Maintaining High Spectrum Resolution with Increasing Scan Speeds for Metabolite ID using UPLC with the Q-Tof Premier

This application note shows the consistent high spectral resolution obtained from the Q-Tof Premier with increasing data acquisition speeds. This is demonstrated using in vitro microsomal incubations of buspirone. All analyses were performed with the ACQUITY UPLC and Q-Tof Premier. 

The detection and identification of candidate pharmaceuticals and their metabolites in biological fluids is an essential part of the drug discovery and development process. UltraPerformance LC (UPLC) coupled with mass spectrometry (MS) sets a new standard in the discipline of metabolite identification, producing superior chromatographic separations, high throughput, and increased sensitivity. 

The performance of the Q-Tof Premier mass spectrometer is ideal for the challenging requirements of a metabolite ID study. It offers high spectral resolution with exact mass measurement for both MS and MS/MS analyses. As a result, positive confirmation of analyte identity is obtained in complex matrices from a single injection. 

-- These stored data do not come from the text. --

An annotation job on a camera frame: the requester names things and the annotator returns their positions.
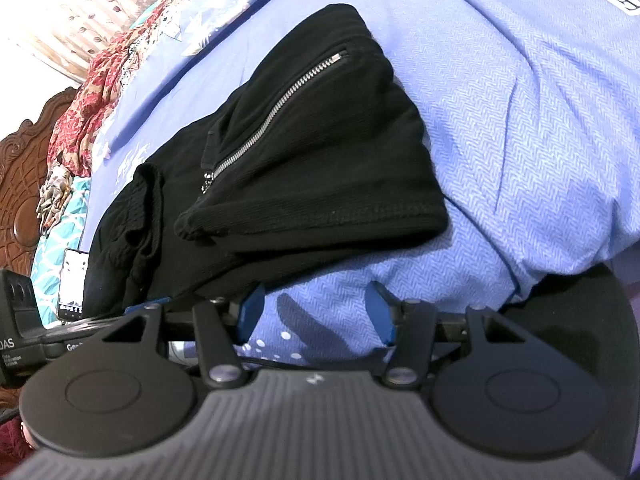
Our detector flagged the carved wooden headboard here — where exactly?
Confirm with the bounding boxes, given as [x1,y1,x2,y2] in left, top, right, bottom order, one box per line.
[0,86,82,275]

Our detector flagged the beige leaf print curtain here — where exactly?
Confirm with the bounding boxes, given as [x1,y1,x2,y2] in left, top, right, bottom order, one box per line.
[27,0,226,85]

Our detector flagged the blue printed bedsheet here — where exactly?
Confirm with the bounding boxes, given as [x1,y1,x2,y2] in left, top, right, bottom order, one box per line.
[75,0,640,366]

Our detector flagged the maroon cloth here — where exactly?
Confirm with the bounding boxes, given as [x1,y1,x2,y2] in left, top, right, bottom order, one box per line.
[0,389,37,480]

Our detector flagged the smartphone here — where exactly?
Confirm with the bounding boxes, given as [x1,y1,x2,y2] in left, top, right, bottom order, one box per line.
[57,247,92,322]

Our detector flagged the beige floral scarf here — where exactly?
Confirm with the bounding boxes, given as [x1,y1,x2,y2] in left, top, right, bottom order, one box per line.
[39,165,76,238]

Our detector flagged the black pants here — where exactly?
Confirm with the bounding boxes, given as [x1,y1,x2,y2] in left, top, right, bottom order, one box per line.
[82,4,450,313]

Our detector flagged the red patterned blanket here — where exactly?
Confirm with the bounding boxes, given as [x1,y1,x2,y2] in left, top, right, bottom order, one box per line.
[47,25,153,178]

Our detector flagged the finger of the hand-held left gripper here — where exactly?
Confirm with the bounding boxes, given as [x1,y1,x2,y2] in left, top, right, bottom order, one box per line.
[80,299,173,333]

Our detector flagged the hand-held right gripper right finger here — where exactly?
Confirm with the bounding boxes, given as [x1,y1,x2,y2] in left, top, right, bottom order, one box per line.
[365,281,507,390]

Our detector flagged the teal patterned cloth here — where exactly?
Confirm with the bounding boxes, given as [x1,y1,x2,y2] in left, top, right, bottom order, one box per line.
[30,175,96,327]

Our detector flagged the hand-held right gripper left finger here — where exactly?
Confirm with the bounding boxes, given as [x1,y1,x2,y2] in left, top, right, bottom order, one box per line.
[102,281,267,390]

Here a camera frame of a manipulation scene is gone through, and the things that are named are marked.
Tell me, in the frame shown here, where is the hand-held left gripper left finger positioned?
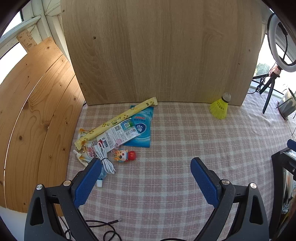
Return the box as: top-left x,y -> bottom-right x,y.
24,158 -> 102,241

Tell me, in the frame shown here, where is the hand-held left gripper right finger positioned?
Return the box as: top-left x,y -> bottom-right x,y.
190,157 -> 270,241

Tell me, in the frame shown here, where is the blue and white tube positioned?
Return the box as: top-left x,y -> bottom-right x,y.
97,166 -> 107,187

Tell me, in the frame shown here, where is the red and white sachet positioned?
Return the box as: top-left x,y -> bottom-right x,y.
81,141 -> 99,163

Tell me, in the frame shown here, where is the potted plant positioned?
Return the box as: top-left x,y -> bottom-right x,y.
276,85 -> 296,121

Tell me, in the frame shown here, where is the pink plaid tablecloth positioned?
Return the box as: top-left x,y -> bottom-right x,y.
55,94 -> 296,241

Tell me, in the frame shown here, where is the black tripod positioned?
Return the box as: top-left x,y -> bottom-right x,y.
259,66 -> 281,114

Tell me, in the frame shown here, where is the white labelled card package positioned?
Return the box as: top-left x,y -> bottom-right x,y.
92,118 -> 139,149

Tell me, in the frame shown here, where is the long yellow paper packet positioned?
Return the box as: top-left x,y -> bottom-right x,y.
74,97 -> 158,150

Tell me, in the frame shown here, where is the blue wet wipes packet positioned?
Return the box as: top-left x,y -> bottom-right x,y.
124,105 -> 155,148

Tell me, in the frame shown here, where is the yellow shuttlecock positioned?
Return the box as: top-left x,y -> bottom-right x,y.
210,92 -> 232,120

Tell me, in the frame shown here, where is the pine wood panel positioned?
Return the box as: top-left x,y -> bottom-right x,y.
0,37 -> 87,214

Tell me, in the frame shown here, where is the light oak board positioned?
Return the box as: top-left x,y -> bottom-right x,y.
60,0 -> 266,107

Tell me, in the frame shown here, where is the small wooden strip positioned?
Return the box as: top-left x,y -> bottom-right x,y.
17,29 -> 38,52

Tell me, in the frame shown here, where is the white coiled cable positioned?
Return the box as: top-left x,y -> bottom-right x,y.
92,141 -> 116,175

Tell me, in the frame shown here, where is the dragon keychain toy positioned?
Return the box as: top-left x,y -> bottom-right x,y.
112,149 -> 137,163

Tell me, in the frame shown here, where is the black thin cable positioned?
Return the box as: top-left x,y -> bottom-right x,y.
62,219 -> 122,241

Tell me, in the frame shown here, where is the white ring light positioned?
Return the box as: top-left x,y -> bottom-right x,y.
267,13 -> 296,72

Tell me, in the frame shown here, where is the white window frame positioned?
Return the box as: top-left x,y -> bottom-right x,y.
0,0 -> 67,67

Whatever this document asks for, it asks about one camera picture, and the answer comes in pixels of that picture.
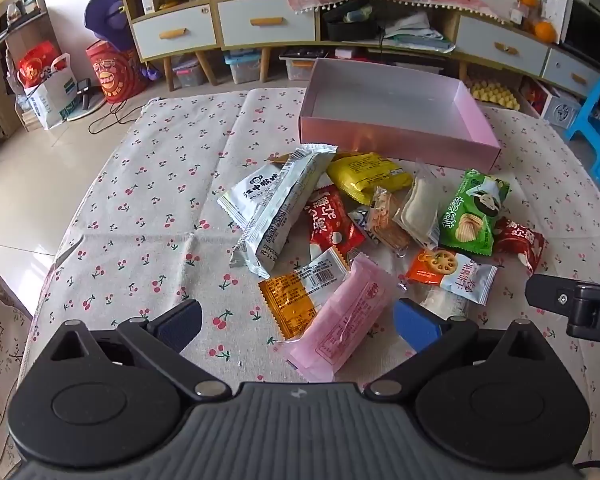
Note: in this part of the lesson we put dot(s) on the clear plastic packet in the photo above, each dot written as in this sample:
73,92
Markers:
442,302

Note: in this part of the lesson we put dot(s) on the pile of papers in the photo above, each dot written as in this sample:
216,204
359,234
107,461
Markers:
415,27

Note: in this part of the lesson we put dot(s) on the green chip packet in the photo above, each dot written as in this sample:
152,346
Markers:
472,210

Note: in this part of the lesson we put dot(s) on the orange white barcode packet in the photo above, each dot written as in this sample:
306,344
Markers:
295,300

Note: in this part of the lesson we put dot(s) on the red round printed bag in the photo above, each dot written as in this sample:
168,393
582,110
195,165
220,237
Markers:
112,72

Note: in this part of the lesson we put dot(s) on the blue lid storage bin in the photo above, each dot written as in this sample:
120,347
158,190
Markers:
242,65

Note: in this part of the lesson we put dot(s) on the clear cracker packet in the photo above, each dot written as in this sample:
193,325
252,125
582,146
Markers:
385,220

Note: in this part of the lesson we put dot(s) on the white cabinet drawer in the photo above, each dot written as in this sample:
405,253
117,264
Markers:
572,67
172,45
502,37
266,32

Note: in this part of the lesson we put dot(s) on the orange white biscuit packet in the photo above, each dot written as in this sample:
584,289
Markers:
455,272

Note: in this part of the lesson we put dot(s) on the yellow snack packet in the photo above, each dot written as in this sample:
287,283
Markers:
365,172

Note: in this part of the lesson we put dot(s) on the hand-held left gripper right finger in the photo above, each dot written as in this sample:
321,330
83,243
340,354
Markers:
417,327

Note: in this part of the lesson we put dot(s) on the gold snack packet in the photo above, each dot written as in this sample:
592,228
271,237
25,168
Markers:
279,158

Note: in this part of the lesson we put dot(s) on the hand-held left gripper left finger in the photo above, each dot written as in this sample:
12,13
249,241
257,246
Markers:
180,322

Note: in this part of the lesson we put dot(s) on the red gift bag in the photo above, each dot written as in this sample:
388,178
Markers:
35,65

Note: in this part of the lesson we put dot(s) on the small blue white packet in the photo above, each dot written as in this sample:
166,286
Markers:
360,220

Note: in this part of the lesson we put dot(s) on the beige floral cloth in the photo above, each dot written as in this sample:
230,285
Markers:
0,340

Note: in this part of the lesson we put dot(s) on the red snack packet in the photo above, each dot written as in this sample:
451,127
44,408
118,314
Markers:
522,245
330,220

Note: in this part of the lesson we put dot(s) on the white shopping bag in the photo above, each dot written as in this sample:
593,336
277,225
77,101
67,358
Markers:
50,100

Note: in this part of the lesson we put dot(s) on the white bun packet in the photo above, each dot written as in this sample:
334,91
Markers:
417,205

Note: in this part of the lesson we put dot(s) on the silver white snack packet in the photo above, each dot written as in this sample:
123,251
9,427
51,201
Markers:
260,192
275,232

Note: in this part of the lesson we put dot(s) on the small black device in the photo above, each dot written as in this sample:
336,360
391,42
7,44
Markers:
84,92

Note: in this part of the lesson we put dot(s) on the long wooden cabinet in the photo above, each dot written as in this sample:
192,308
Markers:
267,65

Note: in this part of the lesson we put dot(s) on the white printed box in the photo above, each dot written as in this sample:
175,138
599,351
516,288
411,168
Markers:
560,107

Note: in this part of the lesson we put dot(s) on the pink snack packet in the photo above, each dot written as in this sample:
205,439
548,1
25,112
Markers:
345,320

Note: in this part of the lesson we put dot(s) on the cherry print tablecloth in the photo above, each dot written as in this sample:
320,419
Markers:
155,200

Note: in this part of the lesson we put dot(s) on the yellow egg tray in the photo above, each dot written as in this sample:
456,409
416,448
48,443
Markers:
495,94

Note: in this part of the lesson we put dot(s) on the purple hat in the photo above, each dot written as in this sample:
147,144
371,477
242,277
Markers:
102,15

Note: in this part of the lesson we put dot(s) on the pink cardboard box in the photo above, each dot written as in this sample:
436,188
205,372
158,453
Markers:
395,95

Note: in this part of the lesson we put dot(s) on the clear plastic storage bin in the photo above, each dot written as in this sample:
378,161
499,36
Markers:
190,72
297,65

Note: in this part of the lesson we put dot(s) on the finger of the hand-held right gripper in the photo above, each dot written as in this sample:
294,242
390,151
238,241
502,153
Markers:
547,292

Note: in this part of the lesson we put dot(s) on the black storage box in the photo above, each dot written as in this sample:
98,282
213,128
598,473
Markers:
352,30

Reliable accurate mass measurement is critically dependent on the spectral resolution, which brings operational parameters into consideration when coupled with the ACQUITY UPLC System. Typical peak widths generated from UPLC separations are in the range of 1–3 seconds at the base. High acquisition speeds are required to ensure good peak definition. However, fast data acquisition often results in reduced spectral quality and reduced mass accuracy with many mass spectrometers. 

This application note shows the consistent high spectral resolution obtained from the Q-Tof Premier with increasing data acquisition speeds. This is demonstrated using in vitro microsomal incubations of buspirone. All analyses were performed with the ACQUITY UPLC and Q-Tof Premier. 

In vitro Microsome Incubation

The parent drug buspirone was incubated with human and rat liver microsomes at a 100 μM level. The incubation was carried out at 37 °C, in a solution of 50 mM potassium phosphate adjusted to pH 7.4 containing the appropriate co-factors. The reaction was terminated after 90 minutes with two volumes of cold acetonitrile to one volume of sample. The samples were stored frozen at -20 °C and diluted with water in a one-to-one ratio prior to UPLC-MS analysis. 

Buspirone (MW 385) is an anti-anxiety drug with hydroxylation as one of its major metabolic pathways.¹ Figure 2 shows the extracted ion chromatograms for the M+16 buspirone metabolites at m/z 402. 

In order to study the effect of fast data acquisition speeds on spectral resolution, the same sample was injected multiple times by employing the same UPLC-MS protocol. The data acquisition speed was varied from injection to injection. Figure 2 clearly shows that higher scan speed data capture experiments gave much better peak definitions. Data points are important for analytical precision, especially if quantitative or semi-quantitative results are required for the analysis. 

Figure 3 shows the mass spectra obtained for the m/z 402 ion eluting at 1.6 minutes. The spectral resolution was maintained at approximately 20,000 FWHM (full width at half maximum) regardless of the data acquisition speed. The consistent high resolution obtained by Q-Tof Premier is essential for high quality exact mass measurement during sample analysis, making confirmation of peak identity a much easier task. 

We have demonstrated that the Q-Tof Premier has superior and consistent spectral resolution with 20,000 FWHM at scan speeds ranging from 1 to 0.1 scans/second. This makes the Q-Tof Premier the ideal mass spectrometer for structural analysis. When the Q-Tof Premier is coupled with the ACQUITY UPLC, metabolite ID can be performed rapidly with no loss in data quality. 

1. Kerns EH, Rourick RA, Volk KJ, Lee MS. J Chromatogr B Biomed Sci Appl. 1997 Sep 26; 698 (1–2): 133–45.